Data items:

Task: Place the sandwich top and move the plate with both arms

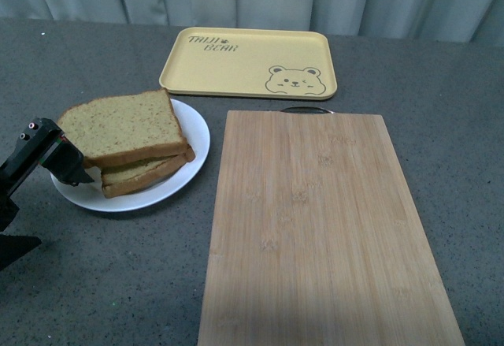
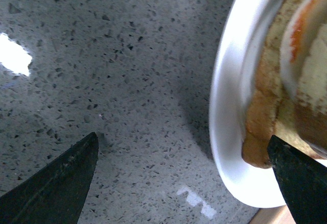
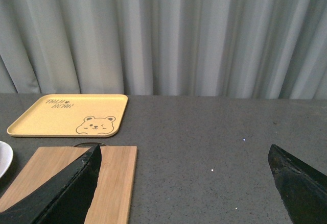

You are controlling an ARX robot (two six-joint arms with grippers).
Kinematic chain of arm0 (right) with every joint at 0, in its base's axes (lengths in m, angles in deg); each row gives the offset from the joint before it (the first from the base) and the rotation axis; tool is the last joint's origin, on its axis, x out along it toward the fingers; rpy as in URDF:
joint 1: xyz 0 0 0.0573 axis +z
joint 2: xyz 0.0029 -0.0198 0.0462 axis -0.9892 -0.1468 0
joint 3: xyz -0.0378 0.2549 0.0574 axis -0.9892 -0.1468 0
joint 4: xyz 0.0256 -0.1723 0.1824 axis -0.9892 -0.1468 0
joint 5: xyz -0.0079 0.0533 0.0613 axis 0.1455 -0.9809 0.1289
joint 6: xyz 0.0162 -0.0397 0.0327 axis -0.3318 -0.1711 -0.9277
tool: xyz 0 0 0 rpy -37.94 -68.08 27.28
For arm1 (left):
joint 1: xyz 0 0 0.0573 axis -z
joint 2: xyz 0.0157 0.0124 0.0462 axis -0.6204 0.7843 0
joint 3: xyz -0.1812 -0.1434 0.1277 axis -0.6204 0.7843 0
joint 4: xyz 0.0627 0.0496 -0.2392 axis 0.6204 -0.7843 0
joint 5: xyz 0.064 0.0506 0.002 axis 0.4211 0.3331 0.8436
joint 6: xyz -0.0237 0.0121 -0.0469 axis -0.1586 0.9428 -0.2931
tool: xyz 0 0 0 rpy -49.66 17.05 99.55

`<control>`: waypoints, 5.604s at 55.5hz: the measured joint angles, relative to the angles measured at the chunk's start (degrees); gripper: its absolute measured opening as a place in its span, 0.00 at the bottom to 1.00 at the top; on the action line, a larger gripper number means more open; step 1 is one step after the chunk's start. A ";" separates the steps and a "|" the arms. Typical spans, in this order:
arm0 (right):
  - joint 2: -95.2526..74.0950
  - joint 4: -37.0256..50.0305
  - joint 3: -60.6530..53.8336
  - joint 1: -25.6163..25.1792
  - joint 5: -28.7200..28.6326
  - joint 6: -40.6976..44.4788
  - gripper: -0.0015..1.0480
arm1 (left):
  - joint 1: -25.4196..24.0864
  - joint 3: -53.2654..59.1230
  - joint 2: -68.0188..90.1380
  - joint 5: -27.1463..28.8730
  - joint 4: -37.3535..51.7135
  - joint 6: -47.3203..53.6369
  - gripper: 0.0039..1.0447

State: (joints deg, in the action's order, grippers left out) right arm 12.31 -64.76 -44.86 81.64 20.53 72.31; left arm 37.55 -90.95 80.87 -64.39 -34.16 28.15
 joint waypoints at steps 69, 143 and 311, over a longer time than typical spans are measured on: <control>0.00 0.00 0.00 0.00 0.00 0.00 0.91 | -3.02 2.03 4.96 -11.91 23.56 -9.73 0.03; 0.00 0.00 0.00 0.00 0.00 0.00 0.91 | 10.73 -67.98 37.92 -7.17 -6.51 -22.49 0.03; 0.00 0.00 0.00 0.00 0.00 0.00 0.91 | 0.90 33.62 -92.21 7.50 -0.87 49.18 0.03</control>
State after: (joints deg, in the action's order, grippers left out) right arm 12.31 -64.76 -44.86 81.64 20.53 72.31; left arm 38.45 -57.33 -11.34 -56.90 -35.03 77.32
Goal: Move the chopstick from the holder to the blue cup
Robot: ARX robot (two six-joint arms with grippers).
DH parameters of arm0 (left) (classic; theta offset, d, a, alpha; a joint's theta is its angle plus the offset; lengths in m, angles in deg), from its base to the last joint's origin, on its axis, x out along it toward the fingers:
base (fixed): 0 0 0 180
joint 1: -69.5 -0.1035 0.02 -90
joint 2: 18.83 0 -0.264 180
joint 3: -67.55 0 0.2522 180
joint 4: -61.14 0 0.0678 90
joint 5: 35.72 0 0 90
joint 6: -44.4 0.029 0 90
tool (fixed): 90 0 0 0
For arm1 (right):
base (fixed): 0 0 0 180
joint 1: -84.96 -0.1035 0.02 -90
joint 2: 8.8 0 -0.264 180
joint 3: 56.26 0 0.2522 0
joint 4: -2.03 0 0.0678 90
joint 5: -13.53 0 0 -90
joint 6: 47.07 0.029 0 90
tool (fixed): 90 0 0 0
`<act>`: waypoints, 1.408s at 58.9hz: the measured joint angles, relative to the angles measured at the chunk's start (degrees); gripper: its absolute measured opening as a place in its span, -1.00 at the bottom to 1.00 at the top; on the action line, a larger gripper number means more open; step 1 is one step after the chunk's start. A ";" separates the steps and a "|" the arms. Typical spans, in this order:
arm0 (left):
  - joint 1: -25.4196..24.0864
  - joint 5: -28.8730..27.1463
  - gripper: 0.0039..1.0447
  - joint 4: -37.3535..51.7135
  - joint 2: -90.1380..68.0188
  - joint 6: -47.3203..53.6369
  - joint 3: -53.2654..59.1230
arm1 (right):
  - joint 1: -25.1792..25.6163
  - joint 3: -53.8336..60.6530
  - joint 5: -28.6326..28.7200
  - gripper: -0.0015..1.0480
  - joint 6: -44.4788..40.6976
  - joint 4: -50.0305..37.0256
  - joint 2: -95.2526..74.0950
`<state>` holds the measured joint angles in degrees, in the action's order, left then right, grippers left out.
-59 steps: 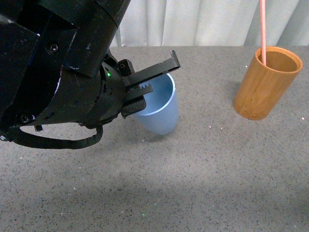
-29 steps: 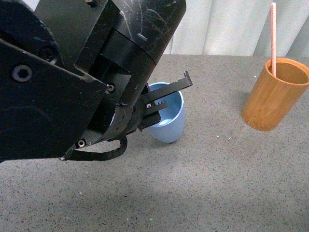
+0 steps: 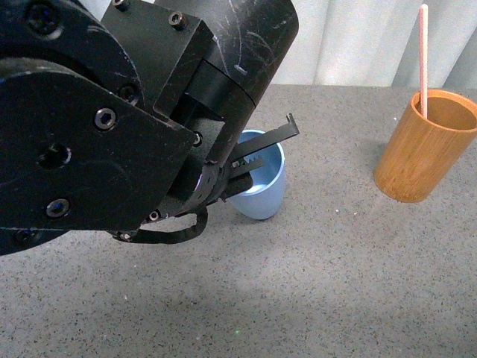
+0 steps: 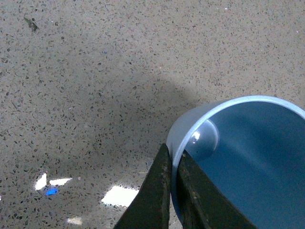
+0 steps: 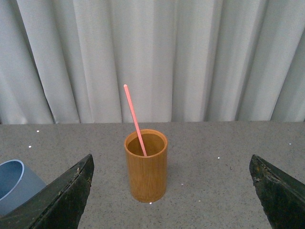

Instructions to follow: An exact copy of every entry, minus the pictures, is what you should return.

Solution to this exercise:
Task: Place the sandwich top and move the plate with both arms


You are controlling an ARX robot (two six-joint arms with grippers).
Kinematic chain of arm0 (right) with every joint at 0, in its base's axes (lengths in m, angles in deg); each row gives the offset from the joint before it (the first from the base) and the rotation axis; tool is the last joint's origin, on its axis, x out along it toward the fingers; rpy as in URDF:
joint 1: xyz 0 0 0.0573 axis +z
joint 2: xyz 0.0029 -0.0198 0.0462 axis -0.9892 -0.1468 0
joint 3: xyz -0.0378 0.2549 0.0574 axis -0.9892 -0.1468 0
joint 4: xyz 0.0256 -0.1723 0.1824 axis -0.9892 -0.1468 0
joint 5: xyz -0.0079 0.0533 0.0613 axis 0.1455 -0.9809 0.1289
joint 6: xyz 0.0162 -0.0397 0.0327 axis -0.3318 -0.1711 -0.9277
tool: xyz 0 0 0 rpy -37.94 -68.08 27.28
For arm1 (left):
joint 1: xyz 0 0 0.0573 axis -z
joint 2: xyz 0.0157 0.0124 0.0462 axis -0.6204 0.7843 0
joint 3: xyz -0.1812 -0.1434 0.1277 axis -0.6204 0.7843 0
joint 4: xyz 0.0627 0.0496 -0.2392 axis 0.6204 -0.7843 0
joint 5: xyz 0.064 0.0506 0.002 axis 0.4211 0.3331 0.8436
joint 6: xyz -0.0237 0.0121 -0.0469 axis -0.1586 0.9428 -0.2931
tool: xyz 0 0 0 rpy -49.66 17.05 99.55

`<control>`: waypoints, 5.604s at 55.5hz: the measured joint angles, relative to the angles measured at the chunk's start (degrees); gripper: its absolute measured opening as a place in its span, 0.00 at the bottom to 1.00 at the top; on the action line, a larger gripper number means more open; step 1 is one step after the chunk's start. A ";" separates the steps and a "|" the arms. Typical spans, in this order:
arm0 (right):
  - joint 2: -95.2526..74.0950
  - joint 4: -37.0256..50.0305
  - joint 3: -60.6530..53.8336
  - joint 1: -25.6163..25.1792
  - joint 5: -28.7200..28.6326
  - joint 6: -40.6976..44.4788
  - gripper: -0.0015..1.0480
arm1 (left):
  - joint 1: -25.4196..24.0864
  - joint 3: -53.2654..59.1230
  - joint 2: -68.0188..90.1380
  - joint 5: -27.1463..28.8730
  - joint 4: -37.3535..51.7135
  - joint 6: -47.3203..53.6369
  - gripper: 0.0039..1.0447

State: (joints deg, in the action's order, grippers left out) right arm 12.31 -64.76 -44.86 81.64 20.53 72.31; left arm 37.55 -90.95 80.87 -64.39 -34.16 28.15
 joint waypoints at steps 69, 143 and 311, over a longer time than typical spans are measured on: <control>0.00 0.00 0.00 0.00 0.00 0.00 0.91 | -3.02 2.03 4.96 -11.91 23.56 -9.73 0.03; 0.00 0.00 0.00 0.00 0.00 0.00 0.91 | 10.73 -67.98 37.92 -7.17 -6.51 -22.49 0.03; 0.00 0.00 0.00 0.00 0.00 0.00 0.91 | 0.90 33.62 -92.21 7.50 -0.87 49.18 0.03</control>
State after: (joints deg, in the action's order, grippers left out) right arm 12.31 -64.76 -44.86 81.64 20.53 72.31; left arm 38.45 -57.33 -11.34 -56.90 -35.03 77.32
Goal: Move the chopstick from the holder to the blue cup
Robot: ARX robot (two six-joint arms with grippers).
DH parameters of arm0 (left) (classic; theta offset, d, a, alpha; a joint's theta is its angle plus the offset; lengths in m, angles in deg), from its base to the last joint's origin, on its axis, x out along it toward the fingers:
base (fixed): 0 0 0 180
joint 1: -69.5 -0.1035 0.02 -90
joint 2: 18.83 0 -0.264 180
joint 3: -67.55 0 0.2522 180
joint 4: -61.14 0 0.0678 90
joint 5: 35.72 0 0 90
joint 6: -44.4 0.029 0 90
tool (fixed): 90 0 0 0
For arm1 (right):
base (fixed): 0 0 0 180
joint 1: -84.96 -0.1035 0.02 -90
joint 2: 8.8 0 -0.264 180
joint 3: 56.26 0 0.2522 0
joint 4: -2.03 0 0.0678 90
joint 5: -13.53 0 0 -90
joint 6: 47.07 0.029 0 90
tool (fixed): 90 0 0 0
`<act>`: waypoints, 1.408s at 58.9hz: the measured joint angles, relative to the angles measured at the chunk's start (degrees); gripper: its absolute measured opening as a place in its span, -1.00 at the bottom to 1.00 at the top; on the action line, a larger gripper number means more open; step 1 is one step after the chunk's start. A ";" separates the steps and a "|" the arms. Typical spans, in this order:
arm0 (left):
  - joint 1: -25.4196..24.0864
  - joint 5: -28.8730..27.1463
  - gripper: 0.0039..1.0447
  - joint 4: -37.3535..51.7135
  - joint 2: -90.1380..68.0188
  - joint 6: -47.3203..53.6369
  - joint 3: -53.2654..59.1230
arm1 (right):
  - joint 1: -25.1792..25.6163
  - joint 3: -53.8336..60.6530
  - joint 5: -28.6326..28.7200
  - gripper: -0.0015..1.0480
  - joint 6: -44.4788..40.6976
  - joint 4: -50.0305..37.0256
  - joint 2: -95.2526..74.0950
`<state>` holds the measured joint angles in degrees, in the action's order, left then right, grippers left out.
-59 steps: 
-29 steps: 
+0 steps: 
+0 steps: 
+0 steps: 

Work on the answer has been completed.